# Will any plants grow without any fertilizer ect.?



## snoz0r (Jun 6, 2008)

with 3 wpg, you wouldn't really be able to do any plants without co2 and ferts, well not without algae and die off

at about 1 wpg, you could get by with some, java ferns, mosses etc


----------



## FrostyNYC (Nov 5, 2007)

3wpg on a 3 gallon tank is not high light. That's only 9 watts. Probably still low to medium light if you ask me. 

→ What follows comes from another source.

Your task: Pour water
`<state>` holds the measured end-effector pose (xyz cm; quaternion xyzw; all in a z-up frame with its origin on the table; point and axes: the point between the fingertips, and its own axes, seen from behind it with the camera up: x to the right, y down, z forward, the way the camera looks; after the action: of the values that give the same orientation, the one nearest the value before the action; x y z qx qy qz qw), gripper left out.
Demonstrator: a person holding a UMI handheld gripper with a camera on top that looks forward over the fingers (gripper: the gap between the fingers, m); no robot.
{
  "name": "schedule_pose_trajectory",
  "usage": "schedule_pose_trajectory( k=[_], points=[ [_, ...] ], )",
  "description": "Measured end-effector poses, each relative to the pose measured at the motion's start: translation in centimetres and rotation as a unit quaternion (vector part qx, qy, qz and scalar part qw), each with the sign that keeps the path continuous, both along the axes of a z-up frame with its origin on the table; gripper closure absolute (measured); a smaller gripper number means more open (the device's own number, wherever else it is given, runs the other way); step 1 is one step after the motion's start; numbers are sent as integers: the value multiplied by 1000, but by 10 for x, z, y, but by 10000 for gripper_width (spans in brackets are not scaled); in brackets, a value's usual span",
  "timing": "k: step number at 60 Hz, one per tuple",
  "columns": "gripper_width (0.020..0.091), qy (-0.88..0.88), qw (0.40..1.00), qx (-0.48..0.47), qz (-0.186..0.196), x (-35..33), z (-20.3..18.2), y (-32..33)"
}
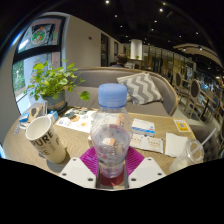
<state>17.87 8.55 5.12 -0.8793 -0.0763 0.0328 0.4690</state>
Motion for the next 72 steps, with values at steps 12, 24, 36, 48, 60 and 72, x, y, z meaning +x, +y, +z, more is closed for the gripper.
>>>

If you get some easy plants, you should be fine as long as you're feeding your shrimp. The shrimp's waste will provide some nutrients for the plants. Putting a few drops of fertilizer in the tank every week wouldnt be a bad idea, but your tap water probably has minerals in it as long as you're doing water changes. A nerite or a few small snails would eat any algae and convert it to waste which the plants would use for nutrients. A mini ecosystem! Ghost shrimp arent very good algae eaters.


----------



## LedxZep (Sep 25, 2009)

I was thinking of puting plants like dwarf baby tears, a couple ferns, micro swords, and moss on driftwood. Would those do well in my tank if i put a couple of those fertilizer tablets in every 2 weeks or so? I thought the snails would eat the aquatic plants, or do they just eat the algae?


----------



## nokturnalkid (Apr 3, 2007)

LedxZep said:


> I was thinking of puting plants like dwarf baby tears, a couple ferns, micro swords, and moss on driftwood. Would those do well in my tank if i put a couple of those fertilizer tablets in every 2 weeks or so? I thought the snails would eat the aquatic plants, or do they just eat the algae?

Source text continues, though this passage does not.